Też tak robię. Teraz z zapałem atakuję szufladę z ....przeterminowanymi przyprawami.Sporo tego.
Kupku?! A cóż to jest😂😂😂
Cóż za niepotrzebna złośliwość.
Dzień dobry, wysłuchałam i wiele porad zastosuję u siebie, ale ksiązki...książki...jak? no jak...???😢😢😢 ksiązki to inwestycja moze jednak niech Pani kupuje książki :-) 😊😊😊
Szacun za słodycze, chipsy i mąkę 😊
Mam tak, że chodzę w czymś aż do zdarcia i wtedy kupuje nowe (w lumpeksie😉). Też nie kupuje przetworzonej żywności. Tak samo z kosmetykami- sprawdzony krem, podkład, róż, tusz i zużywam do końca. Nawet rozcinam tubke i wybieram do cna. Płynów do płukania także nie używam. Siłownię mam przy dzieciach 😆
Podziwiam i gratuluję
no tak, ale zeby ten kosmetyk stal sie sprawdzonym musi byc najpierw wyprobowany, po prostu kiedys musi byc ten pierwszy raz ;)
@@hannasalazar4421 oczywiście, to prawda, akurat mam etap, że mam już sprawdzone🤭krem do twarzy za 10zł, tusz w promocji za ok. 8zł, róż mam na dłuuugo, też jakaś niska cena, podkład ok.12 zł😄
@@Lucyna.37 moze sa produkty, ktore sa w tej samej cenie albo niewiele drozsze a znacznie lepsze od tego co sprawdzilas wczesniej.
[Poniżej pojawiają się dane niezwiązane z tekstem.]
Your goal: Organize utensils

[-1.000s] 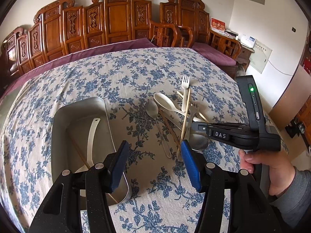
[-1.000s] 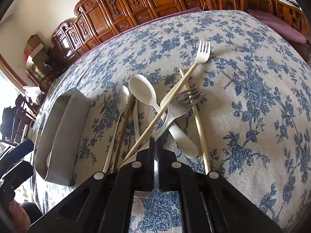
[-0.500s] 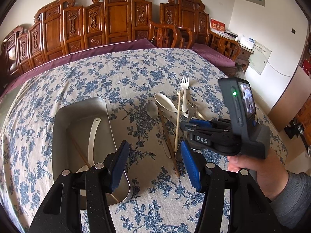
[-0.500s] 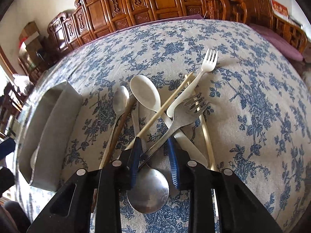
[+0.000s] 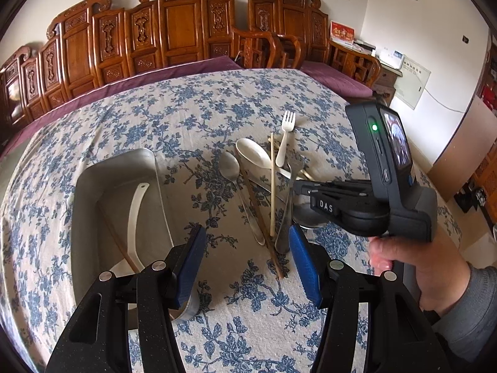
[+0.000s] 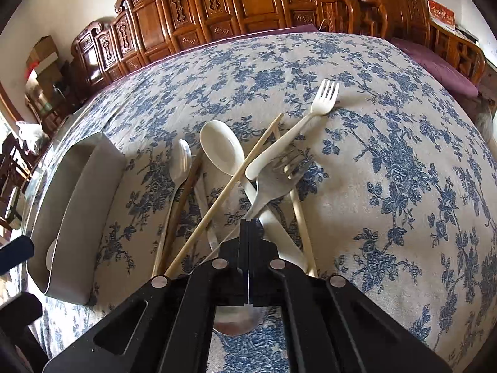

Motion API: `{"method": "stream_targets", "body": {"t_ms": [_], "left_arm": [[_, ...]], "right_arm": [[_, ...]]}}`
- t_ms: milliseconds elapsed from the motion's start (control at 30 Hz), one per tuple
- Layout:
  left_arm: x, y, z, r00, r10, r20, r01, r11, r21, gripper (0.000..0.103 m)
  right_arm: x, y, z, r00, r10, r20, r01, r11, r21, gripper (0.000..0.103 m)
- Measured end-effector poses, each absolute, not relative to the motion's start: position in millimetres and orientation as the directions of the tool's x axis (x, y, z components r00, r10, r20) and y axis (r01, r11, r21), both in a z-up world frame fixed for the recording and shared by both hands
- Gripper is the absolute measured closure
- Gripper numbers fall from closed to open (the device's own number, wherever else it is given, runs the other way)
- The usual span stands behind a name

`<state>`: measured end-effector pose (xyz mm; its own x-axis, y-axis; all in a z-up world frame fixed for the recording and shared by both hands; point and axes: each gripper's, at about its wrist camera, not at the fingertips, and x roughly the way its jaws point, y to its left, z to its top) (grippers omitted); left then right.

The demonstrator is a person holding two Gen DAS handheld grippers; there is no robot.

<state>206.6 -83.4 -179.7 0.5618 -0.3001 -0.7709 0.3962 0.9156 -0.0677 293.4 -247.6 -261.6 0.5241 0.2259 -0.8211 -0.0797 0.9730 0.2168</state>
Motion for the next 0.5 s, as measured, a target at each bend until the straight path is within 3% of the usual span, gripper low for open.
{"method": "stream_targets", "body": {"t_ms": [300, 433, 500], "left_arm": [[204, -88, -184, 0.558, -0.288, -0.778, 0.402, 0.914, -0.050, 0.050], [204, -81, -178, 0.567, -0.295, -0.769, 0.394, 0.917, -0.061, 0.050], [204, -78, -174, 0.575, -0.300, -0.761, 0.392, 0.918, -0.065, 0.050]], "right_arm": [[294, -255, -257, 0.533, 0.250, -0.808, -0.079, 0.966, 0.247, 0.100], [296, -251, -260, 0.513, 0.225, -0.828, -0.069, 0.973, 0.222, 0.082], [301, -251, -261, 0.491, 0.241, -0.837, -0.051, 0.967, 0.248, 0.078]]}}
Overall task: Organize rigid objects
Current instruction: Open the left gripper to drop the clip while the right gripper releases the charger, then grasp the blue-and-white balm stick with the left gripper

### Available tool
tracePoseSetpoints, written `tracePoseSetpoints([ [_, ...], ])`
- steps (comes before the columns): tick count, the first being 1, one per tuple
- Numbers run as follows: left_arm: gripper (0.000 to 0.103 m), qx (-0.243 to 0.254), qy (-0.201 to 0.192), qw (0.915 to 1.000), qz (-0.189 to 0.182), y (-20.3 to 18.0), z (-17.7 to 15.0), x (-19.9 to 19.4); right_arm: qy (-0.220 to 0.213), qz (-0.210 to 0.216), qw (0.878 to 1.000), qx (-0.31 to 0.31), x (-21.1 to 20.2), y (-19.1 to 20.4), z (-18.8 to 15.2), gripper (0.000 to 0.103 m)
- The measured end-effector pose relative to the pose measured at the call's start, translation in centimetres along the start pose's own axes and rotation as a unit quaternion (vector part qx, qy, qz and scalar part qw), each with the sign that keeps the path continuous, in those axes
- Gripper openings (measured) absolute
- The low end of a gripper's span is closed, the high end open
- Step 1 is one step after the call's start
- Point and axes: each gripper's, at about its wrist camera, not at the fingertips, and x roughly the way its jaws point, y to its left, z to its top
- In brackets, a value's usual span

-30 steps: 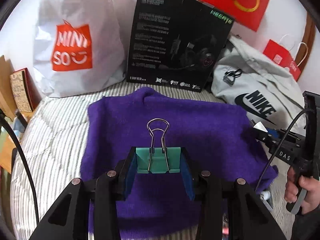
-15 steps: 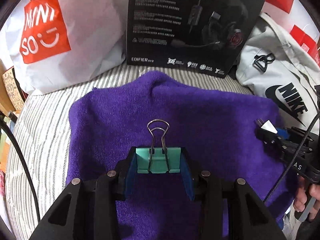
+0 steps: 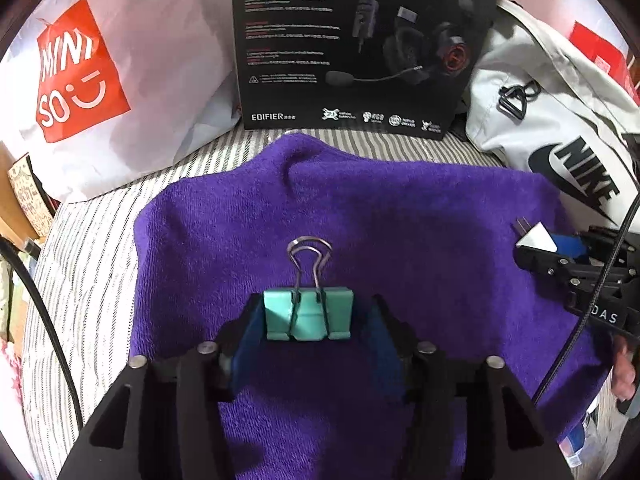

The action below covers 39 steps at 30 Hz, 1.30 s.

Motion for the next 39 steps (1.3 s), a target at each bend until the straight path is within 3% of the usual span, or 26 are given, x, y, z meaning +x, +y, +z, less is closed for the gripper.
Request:
tracePoseSetpoints([
  [5, 0.066, 0.011, 0.019, 0.9998, -0.002, 0.0, -0.2, -0.5, 0.011, -0.005, 1.000, -0.010, -0.5, 0.0, -0.9, 0.045],
  [12, 0.067, -0.020, 0.020, 0.9994, -0.022, 0.4, -2.8, -3.0, 0.012, 0.001, 1.000, 0.004, -3.3, -0.1, -3.8, 0.045],
  [24, 0.070, -0.046, -0.001, 0.9968, -0.065, -1.3, -10.1, -10.6, -0.045, 0.010, 0.995, 0.091, -14.1, -0.8, -11.9, 0.052],
  [30, 0.070, -0.052, 0.018, 0.9957, -0.075, -3.5, -12.8, -10.5, -0.057, -0.013, 0.990, 0.132, -17.1, -0.8, -16.3, 0.052],
  [39, 0.071, -0.056, 0.057, 0.9942, -0.072, -6.1, -14.1, -8.5, -0.066, -0.016, 0.984, 0.163, -18.9, -0.9, -21.4, 0.056],
])
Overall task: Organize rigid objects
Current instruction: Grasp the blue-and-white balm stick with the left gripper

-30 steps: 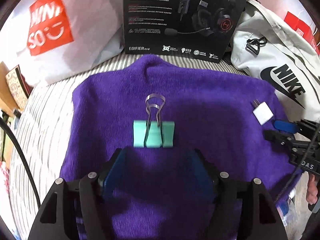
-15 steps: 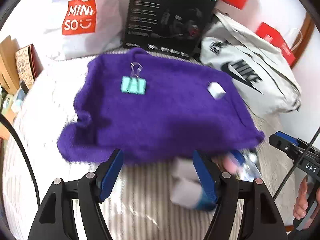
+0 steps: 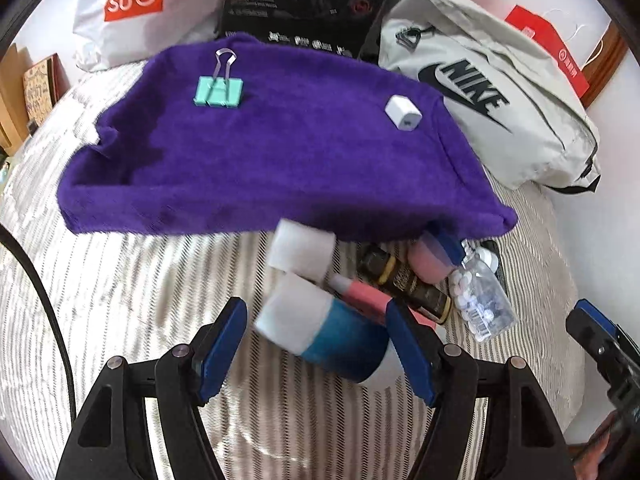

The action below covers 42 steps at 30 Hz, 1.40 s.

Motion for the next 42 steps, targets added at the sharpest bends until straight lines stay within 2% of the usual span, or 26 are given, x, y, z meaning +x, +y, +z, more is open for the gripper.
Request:
tracePoseSetpoints([
  [3, 0.071, 0.014, 0.012, 0.9997, 0.019, -0.4, -0.6, 0.5, -0.003, -0.004, 1.000, -0.009, -0.3, 0.2, -0.7, 0.056],
  [8, 0.074, 0.031, 0.009, 0.9989, 0.034, 0.4, -2.1, -0.5, -0.006, 0.001, 1.000, -0.014, -0.4, 0.7, -1.2, 0.056],
  [12, 0.075, 0.058, 0.011, 0.9958, 0.070, 1.4, -3.8, -1.8, -0.005, 0.007, 1.000, -0.022, -0.2, 1.2, -1.5, 0.056],
  [15, 0.077, 0.050, 0.010, 0.9970, 0.059, 2.6, -5.0, -2.7, -0.004, 0.011, 1.000, -0.025, 0.0, 1.4, -1.6, 0.056],
  [18, 0.077, 0.050, 0.026, 0.9964, 0.063, 3.4, -6.2, -2.8, 0.002, 0.010, 1.000, -0.030, 0.4, 1.6, -1.8, 0.056],
  [21, 0.077, 0.056, 0.013, 0.9959, 0.070, 4.0, -7.2, -3.4, 0.009, 0.007, 0.999, -0.034, 0.8, 1.7, -2.0, 0.056],
  [24, 0.077, 0.048, 0.003, 0.9970, 0.061, 4.1, -6.7, -3.2, 0.010, 0.008, 0.999, -0.036, 1.0, 1.8, -2.1, 0.056],
  [27, 0.075, 0.068, -0.013, 0.9959, 0.059, 3.6, -6.1, -3.0, 0.011, 0.006, 0.999, -0.038, 1.1, 1.9, -2.2, 0.056],
  [28, 0.073, 0.081, -0.016, 0.9944, 0.066, 3.3, -6.0, -2.8, 0.012, 0.007, 0.999, -0.038, 1.2, 1.9, -2.2, 0.056],
  [30, 0.059, 0.099, -0.018, 0.9930, 0.062, 2.7, -6.0, -2.6, 0.014, 0.006, 0.999, -0.039, 1.3, 1.8, -2.3, 0.056],
  [32, 0.038, 0.108, -0.019, 0.9929, 0.047, 2.2, -6.3, -2.7, 0.016, -0.001, 0.999, -0.041, 1.5, 1.7, -2.4, 0.056],
  [36, 0.035, 0.139, -0.035, 0.9886, 0.045, 0.9, -6.9, -2.7, 0.017, -0.009, 0.999, -0.036, 1.7, 0.8, -2.6, 0.056],
  [42, 0.035, 0.113, -0.033, 0.9928, 0.020, 1.9, -6.4, -2.8, 0.018, -0.019, 0.999, -0.020, 2.9, -0.9, -2.0, 0.056],
])
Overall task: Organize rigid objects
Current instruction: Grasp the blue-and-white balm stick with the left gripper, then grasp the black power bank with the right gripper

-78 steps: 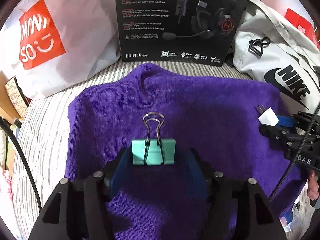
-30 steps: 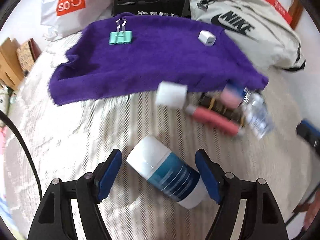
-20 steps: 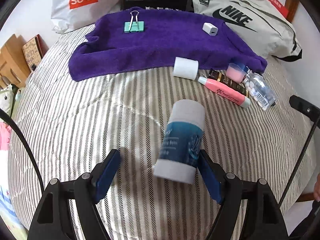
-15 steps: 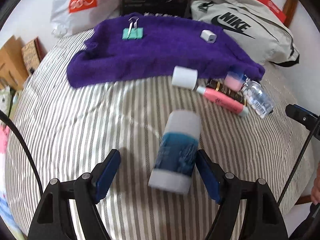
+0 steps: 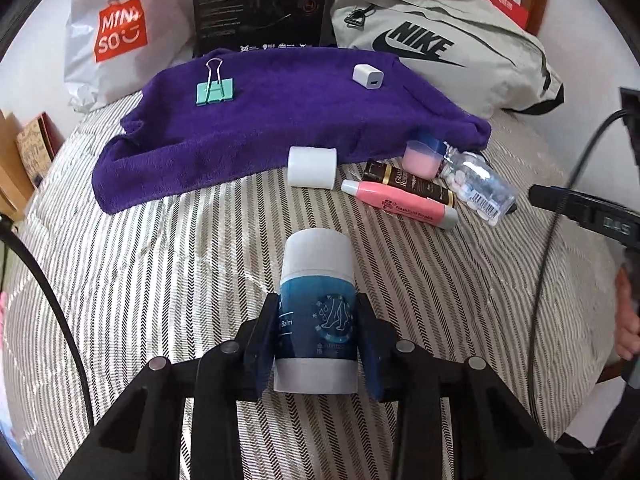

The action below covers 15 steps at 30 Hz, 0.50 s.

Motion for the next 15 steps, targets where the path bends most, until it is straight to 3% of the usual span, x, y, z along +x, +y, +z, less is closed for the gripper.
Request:
tracePoseSetpoints([
  [7, 0.035, -0.002, 0.006, 1.0000, 0.003, 0.5, 0.2, 0.3, 0.001, -0.001, 1.000, 0.008, 2.8, -0.8, 2.0, 0.056],
  [11, 0.035, -0.001, 0.007, 1.0000, 0.005, 0.5, 0.5, 0.5, 0.009, 0.004, 1.000, -0.019, 4.2, 0.0, 2.8, 0.055],
  [15, 0.035, 0.006, 0.008, 0.9999, 0.011, 0.3, 0.8, 0.8, 0.022, -0.006, 0.999, -0.047, 5.3, 0.9, 3.0, 0.042],
])
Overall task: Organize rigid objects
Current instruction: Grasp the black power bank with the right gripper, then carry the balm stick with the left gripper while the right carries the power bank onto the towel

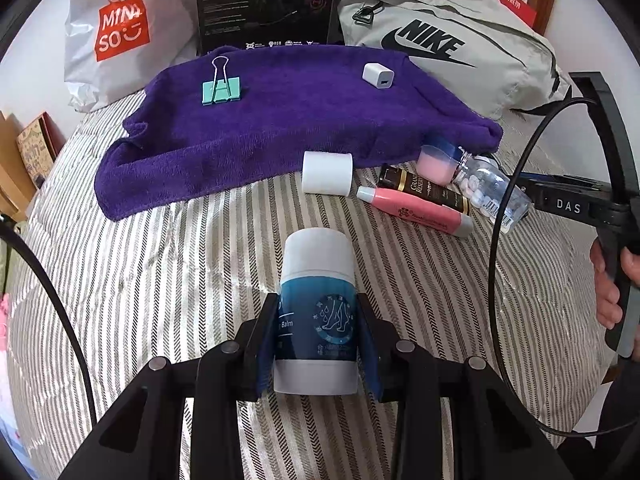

No i jeszcze po cos sie to stosuje wiec rezultaty tez sie licza, bo co z tego, ze krem jest tani jesli nie spelnia swojej roli? Nie sprobujesz to sie nie dowiesz wiec ten punkt dyskusji uwazm za naciagany. Zycze milego dnia
@@hannasalazar4421 ale mówię- dla mnie są sprawdzone, czyli służą mi. Mówię wyłącznie o swoim doświadczeniu, a przy tym cieszę się i dzielę radością z tego, że tak mam i tyle😉 dziękuję za to Bogu
Nie kupuje detergentów do dbania o czystość w domu. Jednorazowo wydalam 5 lat temu pieniądze na zestaw odpowiednich ściereczk i czyscikow i sprzątam woda i szarym mydłem. Staram się też nie kupować rzeczy które już mam ...Jestem w trakcie zmian w tym zakresie. Dziękuję za cenne rady. Pozdrawiam ❤
Wiele rzeczy naprawiam sama, skręcam. Maluje, nie używam jednorazowych naczyń. Nie kupuje tzw pamiątek . Wolę z podroży przytargac dobre wino czy ser czy rybkę.
hejka. jak zapomnisz o torbie wielorazowej na zakupy to korzystaj z kartonów. w każdym markecie panie chętnie je dają.
Ale ciuchy ciągle lubię 😁
Mam te trudność, że w 2 tygodnie wakacji, kiedy poluzuję dietę, potrafię przytyć 10 kilo! Mam ciuchy na "chude" i "grube" czasy. Kiedy schudnę, lubię nagrodzić się nowym ciuchy, a kiedy przytyje potrzebuję się zakryć. Ale potrafię też pół szafy oddać np mojej siostrze. A ona mi oddaje swoje ciuchy, których nie nosi.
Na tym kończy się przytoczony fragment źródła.